I'm starting with OpenMP now, and need to achieve parallelism in this task with OpenMP:
for (i = 0; i < N; i++){
index += i*alpha + 4;
sum += array[index];
}
I intend to use reduction operator to get the correct value of sum variable , but in order to do that I need to solve the dependency of the index variable first. How can I do that?
Thanks for all the help!
The loop cannot be straightforwardly parallelized because of the sequential dependency. However, it can be first split in two parts:
for (i = 0; i < N; i++) {
index += i*alpha + 4;
tmp[i] = index;
}
for (i = 0; i < N; i++) {
sum += array[tmp[i]];
}
Once split, the first loop exhibits a scan pattern and can be parallelized although the parallel version may not be faster than the sequential one. The second loop is a simple reduction that can be quite easily parallelized.
Performing a scan patterns with OpenMP is usually a bit tricky. Hopefully, because alpha
seems to be a loop constant, all the value of index
can easily predicted thanks to basic math properties:
index_i = index_init + 0*alpha+4 + 1*alpha+4 + 2*alpha+4 + ... + i*alpha+4
= index_init + (0+1+2+...+i)*alpha + 4*(i+1)
= index_init + (i*(i+1)/2)*alpha + 4*(i+1)

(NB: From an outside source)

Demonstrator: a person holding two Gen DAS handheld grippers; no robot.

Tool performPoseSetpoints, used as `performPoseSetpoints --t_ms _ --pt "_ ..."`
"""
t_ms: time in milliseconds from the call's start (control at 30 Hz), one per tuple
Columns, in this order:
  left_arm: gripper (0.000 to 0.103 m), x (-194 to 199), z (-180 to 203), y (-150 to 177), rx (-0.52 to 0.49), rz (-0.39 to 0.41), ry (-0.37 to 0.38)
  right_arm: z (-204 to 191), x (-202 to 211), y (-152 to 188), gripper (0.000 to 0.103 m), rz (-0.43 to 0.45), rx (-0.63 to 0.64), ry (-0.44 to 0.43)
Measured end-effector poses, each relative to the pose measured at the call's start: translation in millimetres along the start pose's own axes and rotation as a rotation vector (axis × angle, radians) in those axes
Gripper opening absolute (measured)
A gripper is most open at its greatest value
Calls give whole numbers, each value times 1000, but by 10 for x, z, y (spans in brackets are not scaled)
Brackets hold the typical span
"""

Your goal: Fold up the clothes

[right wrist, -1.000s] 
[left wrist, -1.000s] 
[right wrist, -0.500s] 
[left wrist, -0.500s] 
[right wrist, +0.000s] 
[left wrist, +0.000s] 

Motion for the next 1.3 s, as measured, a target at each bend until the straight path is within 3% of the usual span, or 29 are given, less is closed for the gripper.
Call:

= index_init + (i+1)*(i*alpha + 8)/2
Thus we can write the final resulting code:
#pragma omp parallel for reduction(+:sum)
for (i = 0; i < N; i++) {
sum += array[index + (i*(i+1)/2)*alpha + 4*(i+1)];
}
Moreover, if alpha
is an integer and index
starts from zero, the array indexing can be made slightly faster:
#pragma omp parallel for reduction(+:sum)
for (i = 0; i < N; i++) {
sum += array[(i+1)*(i*alpha+8)/2];
}